Das Debüt in der DFB-Elf gab Eckel im Augsburger Rosenaustadion

Zu seinem Teamkollegen von 1954, dem Augsburger Uli Biesinger, pflegte Eckel freundschaftliche Kontakte bis zu Biesingers Tod im Jahre 2011. Fritz Walter war bereits im Juni 2002 gestorben, Eckel übernahm dessen Aufgaben in der Sepp Herberger-Stiftung. Zusammen mit einem anderen Augsburger, Helmut Haller, engagierte er sich für wohltätige Zwecke.
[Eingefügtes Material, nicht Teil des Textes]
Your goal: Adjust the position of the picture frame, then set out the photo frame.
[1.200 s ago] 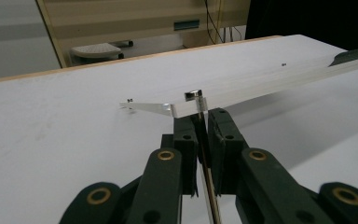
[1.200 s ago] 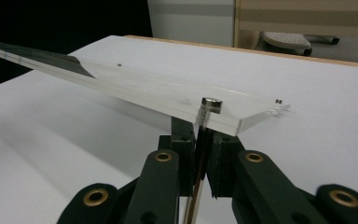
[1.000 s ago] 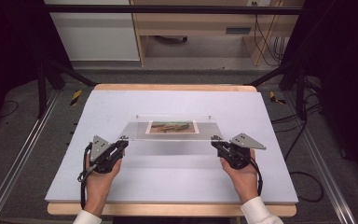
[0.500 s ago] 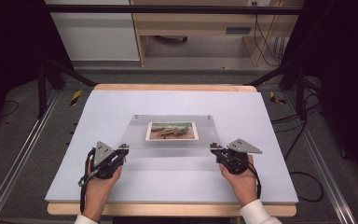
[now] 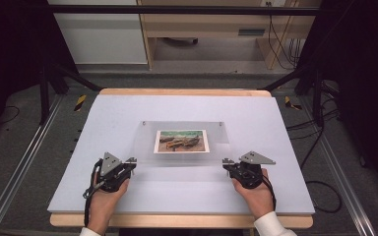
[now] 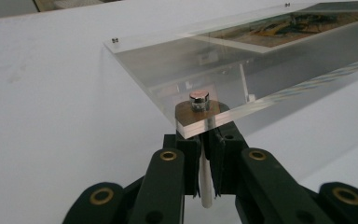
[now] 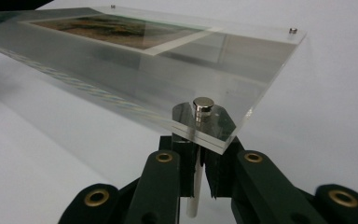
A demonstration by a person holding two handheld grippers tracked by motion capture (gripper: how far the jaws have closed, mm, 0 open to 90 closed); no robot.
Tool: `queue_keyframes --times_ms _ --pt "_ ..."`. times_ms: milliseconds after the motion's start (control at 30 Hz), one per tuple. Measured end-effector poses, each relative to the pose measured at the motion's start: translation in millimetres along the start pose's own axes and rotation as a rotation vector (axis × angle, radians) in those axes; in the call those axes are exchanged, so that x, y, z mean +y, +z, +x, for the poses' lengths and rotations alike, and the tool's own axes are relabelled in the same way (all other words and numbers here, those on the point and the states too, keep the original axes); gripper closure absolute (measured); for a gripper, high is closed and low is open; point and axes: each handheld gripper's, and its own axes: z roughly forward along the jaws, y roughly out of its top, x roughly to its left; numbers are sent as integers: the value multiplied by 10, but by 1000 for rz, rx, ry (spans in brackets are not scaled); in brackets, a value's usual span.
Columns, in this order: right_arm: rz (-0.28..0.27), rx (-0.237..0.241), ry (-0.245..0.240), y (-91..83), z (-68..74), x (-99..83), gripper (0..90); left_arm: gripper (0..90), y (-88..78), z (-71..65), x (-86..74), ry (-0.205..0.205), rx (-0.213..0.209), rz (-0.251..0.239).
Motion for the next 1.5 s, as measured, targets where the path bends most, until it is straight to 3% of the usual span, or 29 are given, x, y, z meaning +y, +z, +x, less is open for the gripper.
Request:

Sie besuchten zusammen Strafgefangene und versuchten diese auf ihr Leben nach dem Gefängnis vorzubereiten.

Übrigens: Sein Debüt in der Nationalmannschaft hatte der Pfälzer Bub 1952 im Augsburger Rosenaustadion gegeben. Er war beim sensationellen 5:1-Sieg gegen die Schweiz dabei.

Eckel hinterlässt seine Frau Hannelore und zwei Töchter, Dagmar und Susanne.